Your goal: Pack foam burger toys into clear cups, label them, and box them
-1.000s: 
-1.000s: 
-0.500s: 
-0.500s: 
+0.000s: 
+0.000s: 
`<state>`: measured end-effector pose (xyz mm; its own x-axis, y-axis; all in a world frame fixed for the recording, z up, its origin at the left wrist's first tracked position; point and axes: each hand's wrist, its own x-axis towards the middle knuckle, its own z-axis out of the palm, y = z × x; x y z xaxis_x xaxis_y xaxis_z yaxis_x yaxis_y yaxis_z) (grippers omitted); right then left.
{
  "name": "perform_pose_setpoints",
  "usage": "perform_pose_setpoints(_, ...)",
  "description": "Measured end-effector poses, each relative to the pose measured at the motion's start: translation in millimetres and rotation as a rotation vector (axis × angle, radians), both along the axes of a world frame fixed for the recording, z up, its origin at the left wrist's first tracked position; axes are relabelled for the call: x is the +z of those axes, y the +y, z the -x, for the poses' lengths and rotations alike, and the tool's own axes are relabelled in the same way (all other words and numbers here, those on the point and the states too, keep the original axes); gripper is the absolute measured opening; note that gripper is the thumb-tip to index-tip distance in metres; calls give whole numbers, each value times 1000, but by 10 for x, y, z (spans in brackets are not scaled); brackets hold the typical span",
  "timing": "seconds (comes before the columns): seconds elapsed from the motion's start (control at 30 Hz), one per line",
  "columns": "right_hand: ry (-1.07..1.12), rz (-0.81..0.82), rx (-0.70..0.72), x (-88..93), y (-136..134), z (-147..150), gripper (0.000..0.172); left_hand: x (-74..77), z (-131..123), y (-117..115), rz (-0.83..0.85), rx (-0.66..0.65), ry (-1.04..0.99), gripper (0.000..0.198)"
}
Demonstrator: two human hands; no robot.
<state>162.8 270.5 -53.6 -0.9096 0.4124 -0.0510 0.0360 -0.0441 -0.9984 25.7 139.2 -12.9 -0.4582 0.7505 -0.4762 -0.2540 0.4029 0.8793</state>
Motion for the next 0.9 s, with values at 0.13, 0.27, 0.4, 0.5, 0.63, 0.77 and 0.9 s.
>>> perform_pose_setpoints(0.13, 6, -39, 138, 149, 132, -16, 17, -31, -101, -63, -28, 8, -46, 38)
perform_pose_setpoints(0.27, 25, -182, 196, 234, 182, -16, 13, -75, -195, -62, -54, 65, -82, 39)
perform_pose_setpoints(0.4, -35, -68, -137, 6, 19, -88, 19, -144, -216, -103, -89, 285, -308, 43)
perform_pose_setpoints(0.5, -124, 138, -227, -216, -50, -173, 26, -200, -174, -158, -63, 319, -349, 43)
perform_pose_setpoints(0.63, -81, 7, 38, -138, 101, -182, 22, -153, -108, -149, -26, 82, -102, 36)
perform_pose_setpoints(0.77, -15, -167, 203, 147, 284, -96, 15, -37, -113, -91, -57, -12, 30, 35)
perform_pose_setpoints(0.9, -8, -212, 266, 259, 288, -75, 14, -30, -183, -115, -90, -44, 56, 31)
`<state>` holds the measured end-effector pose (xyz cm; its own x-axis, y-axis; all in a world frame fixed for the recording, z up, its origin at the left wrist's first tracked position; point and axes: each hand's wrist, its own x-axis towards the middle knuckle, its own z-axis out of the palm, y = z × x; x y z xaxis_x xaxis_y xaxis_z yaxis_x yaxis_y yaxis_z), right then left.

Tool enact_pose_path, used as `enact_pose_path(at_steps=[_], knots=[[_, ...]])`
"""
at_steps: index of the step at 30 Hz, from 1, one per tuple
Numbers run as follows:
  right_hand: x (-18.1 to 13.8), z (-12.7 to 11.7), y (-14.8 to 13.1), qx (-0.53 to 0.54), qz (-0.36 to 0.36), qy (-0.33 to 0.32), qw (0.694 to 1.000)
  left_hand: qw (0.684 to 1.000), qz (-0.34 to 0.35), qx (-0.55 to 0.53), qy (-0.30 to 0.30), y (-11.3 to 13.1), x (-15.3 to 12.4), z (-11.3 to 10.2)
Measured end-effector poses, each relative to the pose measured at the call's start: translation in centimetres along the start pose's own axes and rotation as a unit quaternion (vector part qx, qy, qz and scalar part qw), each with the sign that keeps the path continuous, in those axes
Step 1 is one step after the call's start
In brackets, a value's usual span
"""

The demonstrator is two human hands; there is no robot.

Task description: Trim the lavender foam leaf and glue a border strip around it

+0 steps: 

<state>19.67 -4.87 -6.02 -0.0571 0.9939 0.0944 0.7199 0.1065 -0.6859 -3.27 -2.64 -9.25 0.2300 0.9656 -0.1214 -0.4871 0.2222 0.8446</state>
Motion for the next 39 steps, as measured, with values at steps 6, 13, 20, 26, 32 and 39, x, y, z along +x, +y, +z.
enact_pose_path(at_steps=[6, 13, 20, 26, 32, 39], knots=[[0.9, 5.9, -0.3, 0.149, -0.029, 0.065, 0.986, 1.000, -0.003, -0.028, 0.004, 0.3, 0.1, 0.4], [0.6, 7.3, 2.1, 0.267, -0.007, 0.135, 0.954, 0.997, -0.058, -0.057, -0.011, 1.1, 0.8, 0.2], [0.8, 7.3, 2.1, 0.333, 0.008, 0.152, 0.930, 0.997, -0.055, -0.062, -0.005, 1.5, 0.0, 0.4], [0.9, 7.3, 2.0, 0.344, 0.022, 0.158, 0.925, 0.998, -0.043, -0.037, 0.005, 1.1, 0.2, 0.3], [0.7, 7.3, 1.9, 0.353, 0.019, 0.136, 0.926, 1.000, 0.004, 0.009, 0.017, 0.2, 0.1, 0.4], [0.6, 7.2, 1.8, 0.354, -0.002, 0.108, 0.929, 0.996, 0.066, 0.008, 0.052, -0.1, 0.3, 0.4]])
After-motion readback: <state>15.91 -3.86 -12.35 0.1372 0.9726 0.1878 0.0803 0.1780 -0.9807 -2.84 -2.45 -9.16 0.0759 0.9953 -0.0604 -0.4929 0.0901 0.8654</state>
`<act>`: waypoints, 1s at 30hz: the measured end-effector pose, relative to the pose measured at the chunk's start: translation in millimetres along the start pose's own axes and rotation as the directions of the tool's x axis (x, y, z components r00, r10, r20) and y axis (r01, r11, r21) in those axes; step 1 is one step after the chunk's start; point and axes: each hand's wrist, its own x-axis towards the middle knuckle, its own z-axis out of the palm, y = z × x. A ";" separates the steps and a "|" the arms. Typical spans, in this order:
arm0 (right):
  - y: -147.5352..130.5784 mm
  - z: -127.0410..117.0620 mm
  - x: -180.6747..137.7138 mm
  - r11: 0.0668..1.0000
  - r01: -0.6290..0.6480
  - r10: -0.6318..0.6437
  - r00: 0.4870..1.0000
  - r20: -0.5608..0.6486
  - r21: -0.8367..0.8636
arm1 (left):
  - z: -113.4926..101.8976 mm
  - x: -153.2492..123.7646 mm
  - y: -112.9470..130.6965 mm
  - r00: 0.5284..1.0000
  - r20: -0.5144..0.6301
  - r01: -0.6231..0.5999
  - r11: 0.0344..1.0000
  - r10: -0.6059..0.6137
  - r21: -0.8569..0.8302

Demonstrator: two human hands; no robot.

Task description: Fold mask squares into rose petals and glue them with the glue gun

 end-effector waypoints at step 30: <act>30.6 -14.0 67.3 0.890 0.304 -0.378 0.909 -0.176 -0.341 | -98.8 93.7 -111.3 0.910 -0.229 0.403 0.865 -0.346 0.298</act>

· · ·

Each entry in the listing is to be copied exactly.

### Answer to this exercise
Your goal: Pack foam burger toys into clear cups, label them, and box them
-1.000s: 
-1.000s: 
-0.500s: 
-0.500s: 
+0.000s: 
+0.000s: 
`<state>`: measured end-effector pose (xyz mm; its own x-axis, y-axis; all in a world frame fixed for the recording, z up, its origin at the left wrist's first tracked position; point and axes: each hand's wrist, its own x-axis towards the middle knuckle, its own z-axis out of the palm, y = z × x; x y z xaxis_x xaxis_y xaxis_z yaxis_x yaxis_y yaxis_z) (grippers omitted); right then left.
{
  "name": "perform_pose_setpoints",
  "usage": "perform_pose_setpoints(_, ...)",
  "description": "Measured end-effector poses, each relative to the pose measured at the motion's start: translation in millimetres and rotation as a rotation vector (axis × angle, radians), both along the axes of a world frame fixed for the recording, z up, its origin at the left wrist's first tracked position; axes are relabelled for the call: x is the +z of those axes, y the +y, z the -x, for the poses' lengths and rotations alike, and the tool's own axes are relabelled in the same way (all other words and numbers here, those on the point and the states too, keep the original axes); gripper is the absolute measured opening; note that gripper is the thumb-tip to index-tip distance in metres; calls give whole numbers, each value times 1000, but by 10 for x, y, z (spans in brackets are not scaled); brackets hold the typical span",
  "timing": "seconds (comes before the columns): seconds elapsed from the motion's start (control at 30 Hz), one per line",
  "columns": "right_hand: ry (-1.07..1.12), rz (-0.81..0.82), rx (-0.70..0.72), x (-88..93), y (-136..134), z (-147..150), gripper (0.000..0.172); left_hand: x (-74..77), z (-131..123), y (-117..115), rz (-0.83..0.85), rx (-0.66..0.65), ry (-1.04..0.99), gripper (0.000..0.198)"
}
Demonstrator: two human hands; no robot.
<state>162.8 270.5 -53.6 -0.9096 0.4124 -0.0510 0.0360 -0.0441 -0.9984 25.7 139.2 -12.9 -0.4582 0.7505 -0.4762 -0.2540 0.4029 0.8793</state>
Motion for the next 0.9 s, with values at 0.13, 0.27, 0.4, 0.5, 0.63, 0.77 and 0.9 s.
>>> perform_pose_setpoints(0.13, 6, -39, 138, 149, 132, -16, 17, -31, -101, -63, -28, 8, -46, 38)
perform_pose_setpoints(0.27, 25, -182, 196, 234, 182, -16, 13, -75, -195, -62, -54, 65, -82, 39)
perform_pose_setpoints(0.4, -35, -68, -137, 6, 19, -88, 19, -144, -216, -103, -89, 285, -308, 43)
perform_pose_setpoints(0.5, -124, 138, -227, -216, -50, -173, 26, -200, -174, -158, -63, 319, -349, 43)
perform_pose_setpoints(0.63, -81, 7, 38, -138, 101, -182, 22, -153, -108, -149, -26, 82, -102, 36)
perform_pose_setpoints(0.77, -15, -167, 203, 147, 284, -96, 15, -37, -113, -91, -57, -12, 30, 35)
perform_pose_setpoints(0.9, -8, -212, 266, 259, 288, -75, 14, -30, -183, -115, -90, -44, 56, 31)
`<state>` holds the measured end-effector pose (xyz cm; its own x-axis, y-axis; all in a world frame fixed for the recording, z up, its origin at the left wrist's first tracked position; point and axes: each hand's wrist, its own x-axis towards the middle knuckle, its own z-axis out of the palm, y = z × x; x y z xaxis_x xaxis_y xaxis_z yaxis_x yaxis_y yaxis_z), right then left.

Tool enact_pose_path, used as `enact_pose_path(at_steps=[_], knots=[[_, ...]])`
"""
at_steps: index of the step at 30 Hz, from 1, one per tuple
Numbers run as follows:
  right_hand: x (-18.1 to 13.8), z (-12.7 to 11.7), y (-14.8 to 13.1), qx (-0.53 to 0.54), qz (-0.36 to 0.36), qy (-0.33 to 0.32), qw (0.694 to 1.000)
  left_hand: qw (0.684 to 1.000), qz (-0.34 to 0.35), qx (-0.55 to 0.53), qy (-0.30 to 0.30), y (-11.3 to 13.1), x (-15.3 to 12.4), z (-11.3 to 10.2)
Measured end-effector poses, each relative to the pose measured at the call's start: translation in centimetres along the start pose's own axes and rotation as a unit quaternion (vector part qx, qy, qz and scalar part qw), each with the sign that keeps the path continuous, in those axes
Step 1 is one step after the call's start
In brackets, a value's usual span
"""

The demonstrator is two human hands; there is no robot.

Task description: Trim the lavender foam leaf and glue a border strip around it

+0 steps: 

<state>19.67 -4.87 -6.02 -0.0571 0.9939 0.0944 0.7199 0.1065 -0.6859 -3.27 -2.64 -9.25 0.2300 0.9656 -0.1214 -0.4871 0.2222 0.8446</state>
Motion for the next 39 steps, as measured, with values at steps 6, 13, 20, 26, 32 and 39, x, y, z along +x, +y, +z.
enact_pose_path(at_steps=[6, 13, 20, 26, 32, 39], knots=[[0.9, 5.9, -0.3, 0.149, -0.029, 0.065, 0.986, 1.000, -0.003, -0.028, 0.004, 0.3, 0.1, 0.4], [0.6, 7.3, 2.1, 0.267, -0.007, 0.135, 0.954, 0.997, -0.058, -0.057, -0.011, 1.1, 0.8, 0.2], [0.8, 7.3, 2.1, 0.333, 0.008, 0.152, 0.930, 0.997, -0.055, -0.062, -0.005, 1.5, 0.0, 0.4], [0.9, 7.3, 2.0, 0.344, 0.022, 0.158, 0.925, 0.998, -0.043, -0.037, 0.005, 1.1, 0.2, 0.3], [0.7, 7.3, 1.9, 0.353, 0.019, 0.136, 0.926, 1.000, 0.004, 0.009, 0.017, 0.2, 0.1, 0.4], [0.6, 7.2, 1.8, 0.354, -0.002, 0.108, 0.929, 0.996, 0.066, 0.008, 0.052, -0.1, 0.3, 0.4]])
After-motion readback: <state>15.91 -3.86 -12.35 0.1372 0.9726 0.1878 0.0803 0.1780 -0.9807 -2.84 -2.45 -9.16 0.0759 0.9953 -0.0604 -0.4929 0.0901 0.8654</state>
`<act>`: waypoints, 1s at 30hz: the measured end-effector pose, relative to the pose measured at the chunk's start: translation in millimetres along the start pose's own axes and rotation as the directions of the tool's x axis (x, y, z components r00, r10, r20) and y axis (r01, r11, r21) in those axes; step 1 is one step after the chunk's start; point and axes: each hand's wrist, its own x-axis towards the middle knuckle, its own z-axis out of the palm, y = z × x. A ";" separates the steps and a "|" the arms. Typical spans, in this order:
arm0 (right):
  - y: -147.5352..130.5784 mm
  - z: -127.0410..117.0620 mm
  - x: -180.6747..137.7138 mm
  - r11: 0.0668..1.0000
  - r01: -0.6290..0.6480
  - r10: -0.6318..0.6437
  - r00: 0.4870..1.0000
  - r20: -0.5608..0.6486
  - r21: -0.8367..0.8636
arm1 (left):
  - z: -113.4926..101.8976 mm
  - x: -153.2492..123.7646 mm
  - y: -112.9470..130.6965 mm
  - r00: 0.5284..1.0000
  - r20: -0.5144..0.6301
  - r01: -0.6231..0.5999
  - r11: 0.0344..1.0000
  - r10: -0.6059..0.6137
  - r21: -0.8569..0.8302

Demonstrator: two human hands; no robot.

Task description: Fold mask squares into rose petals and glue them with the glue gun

 end-effector waypoints at step 30: <act>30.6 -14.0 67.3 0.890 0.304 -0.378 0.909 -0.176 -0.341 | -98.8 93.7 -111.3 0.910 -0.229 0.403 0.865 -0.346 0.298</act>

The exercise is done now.